问题
I'm working on a rss parser in android (upgrading a parser I found on the internet). From what I know SAX Parser recognize the encoding automatically from the xml tag, but when I try to parse a feed that declare windows-1255 encoding it doesn't parsing it and throws and exception. I tried few things:
final InputSource source = new InputSource(feed); Reader isr = new InputStreamReader(feed); source.setCharacterStream(isr);
I even tried telling him the specific encoding.

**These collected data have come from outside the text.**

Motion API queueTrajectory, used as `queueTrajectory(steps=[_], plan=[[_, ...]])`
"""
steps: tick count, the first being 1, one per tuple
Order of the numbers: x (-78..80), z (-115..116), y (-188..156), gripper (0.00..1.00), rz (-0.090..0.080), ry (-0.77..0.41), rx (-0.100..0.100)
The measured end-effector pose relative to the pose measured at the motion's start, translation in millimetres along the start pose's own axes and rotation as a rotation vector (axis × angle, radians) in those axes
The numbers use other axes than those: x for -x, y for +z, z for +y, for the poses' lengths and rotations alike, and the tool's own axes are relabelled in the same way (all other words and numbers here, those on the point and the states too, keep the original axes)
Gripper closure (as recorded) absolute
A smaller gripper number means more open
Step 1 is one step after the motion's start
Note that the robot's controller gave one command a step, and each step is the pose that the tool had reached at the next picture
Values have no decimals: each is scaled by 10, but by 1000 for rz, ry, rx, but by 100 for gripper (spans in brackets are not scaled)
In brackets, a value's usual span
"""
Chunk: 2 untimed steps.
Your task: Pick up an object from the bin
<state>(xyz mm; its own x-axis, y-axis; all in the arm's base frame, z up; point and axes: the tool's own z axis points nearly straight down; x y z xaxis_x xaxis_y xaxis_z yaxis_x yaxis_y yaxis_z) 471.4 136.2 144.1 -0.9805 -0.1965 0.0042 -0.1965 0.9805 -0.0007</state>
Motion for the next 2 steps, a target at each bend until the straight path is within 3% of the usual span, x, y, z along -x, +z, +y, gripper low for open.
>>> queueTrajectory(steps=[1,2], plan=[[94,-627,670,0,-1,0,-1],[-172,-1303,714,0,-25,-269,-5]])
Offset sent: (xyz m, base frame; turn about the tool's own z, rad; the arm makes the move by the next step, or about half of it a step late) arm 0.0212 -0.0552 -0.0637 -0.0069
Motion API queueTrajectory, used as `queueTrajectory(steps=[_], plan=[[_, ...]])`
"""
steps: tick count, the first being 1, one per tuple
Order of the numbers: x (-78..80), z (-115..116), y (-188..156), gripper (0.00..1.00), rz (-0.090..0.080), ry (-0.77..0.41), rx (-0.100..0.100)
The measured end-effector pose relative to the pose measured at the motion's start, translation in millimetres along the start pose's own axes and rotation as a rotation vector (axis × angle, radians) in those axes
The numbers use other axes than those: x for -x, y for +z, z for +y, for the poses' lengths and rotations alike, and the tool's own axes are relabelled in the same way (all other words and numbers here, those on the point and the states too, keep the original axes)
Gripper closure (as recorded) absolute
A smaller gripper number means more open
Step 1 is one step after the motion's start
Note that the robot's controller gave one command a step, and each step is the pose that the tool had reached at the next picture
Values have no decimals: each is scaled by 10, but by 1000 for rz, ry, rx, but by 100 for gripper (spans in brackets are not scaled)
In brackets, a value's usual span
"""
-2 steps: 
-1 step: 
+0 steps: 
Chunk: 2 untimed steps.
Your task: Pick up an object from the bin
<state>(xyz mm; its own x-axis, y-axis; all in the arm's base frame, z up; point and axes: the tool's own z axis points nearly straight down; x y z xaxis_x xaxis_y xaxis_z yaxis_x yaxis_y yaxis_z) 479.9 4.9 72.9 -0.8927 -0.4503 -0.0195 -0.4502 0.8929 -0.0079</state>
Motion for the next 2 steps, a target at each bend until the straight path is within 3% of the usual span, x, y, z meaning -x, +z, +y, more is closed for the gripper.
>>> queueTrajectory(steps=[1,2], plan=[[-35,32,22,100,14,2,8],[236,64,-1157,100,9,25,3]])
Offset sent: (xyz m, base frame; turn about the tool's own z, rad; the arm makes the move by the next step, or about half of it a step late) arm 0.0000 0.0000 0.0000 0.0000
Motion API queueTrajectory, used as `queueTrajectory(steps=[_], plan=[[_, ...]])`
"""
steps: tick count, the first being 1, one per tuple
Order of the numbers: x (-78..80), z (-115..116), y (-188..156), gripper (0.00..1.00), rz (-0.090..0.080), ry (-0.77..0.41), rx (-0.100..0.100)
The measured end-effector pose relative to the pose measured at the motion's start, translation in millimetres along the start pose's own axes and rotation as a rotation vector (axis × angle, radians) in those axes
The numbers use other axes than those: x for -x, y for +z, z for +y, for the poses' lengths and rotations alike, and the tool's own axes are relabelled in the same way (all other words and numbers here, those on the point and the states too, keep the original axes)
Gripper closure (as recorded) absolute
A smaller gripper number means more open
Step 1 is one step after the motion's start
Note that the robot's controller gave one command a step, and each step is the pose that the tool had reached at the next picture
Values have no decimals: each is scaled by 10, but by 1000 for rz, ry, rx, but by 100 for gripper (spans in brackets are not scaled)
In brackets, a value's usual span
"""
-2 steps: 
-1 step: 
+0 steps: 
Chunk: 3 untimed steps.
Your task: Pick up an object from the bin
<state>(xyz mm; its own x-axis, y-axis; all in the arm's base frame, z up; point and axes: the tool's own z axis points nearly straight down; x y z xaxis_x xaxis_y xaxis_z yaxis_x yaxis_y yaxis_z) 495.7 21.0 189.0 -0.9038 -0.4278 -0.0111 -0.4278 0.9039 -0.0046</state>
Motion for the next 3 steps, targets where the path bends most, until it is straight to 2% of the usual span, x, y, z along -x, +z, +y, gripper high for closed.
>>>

source.setEncoding("Windows-1255");
Tried to look at the locator:
@Override public void setDocumentLocator(Locator locator) { }
And it recognize the encoding as UTF-16.
Please help me solve this annoying problem! Sorry for the mess with code snippets the code button refuse to work for some reason.
回答1:
Chances are the platform itself doesn't know about the "windows-1255" encoding. After all, it's a Windows-based encoding - I wouldn't want to rely on it being available on any other platforms, particularly mobile ones where things are generally cut down to the "must-have" options.
回答2:
You need to set the encoding to the InputStreamReader.
Reader isr = new InputStreamReader(feed, "windows-1255");
final InputSource source = new InputSource(isr);
From javadoc the logic for reading from InputSource goes something like this:
- Is there a character stream? if there is, use that(This is what happens if you use a Reader like InputStreamReader)
Otherwise:
- No character stream? Use byte stream. (InputStream)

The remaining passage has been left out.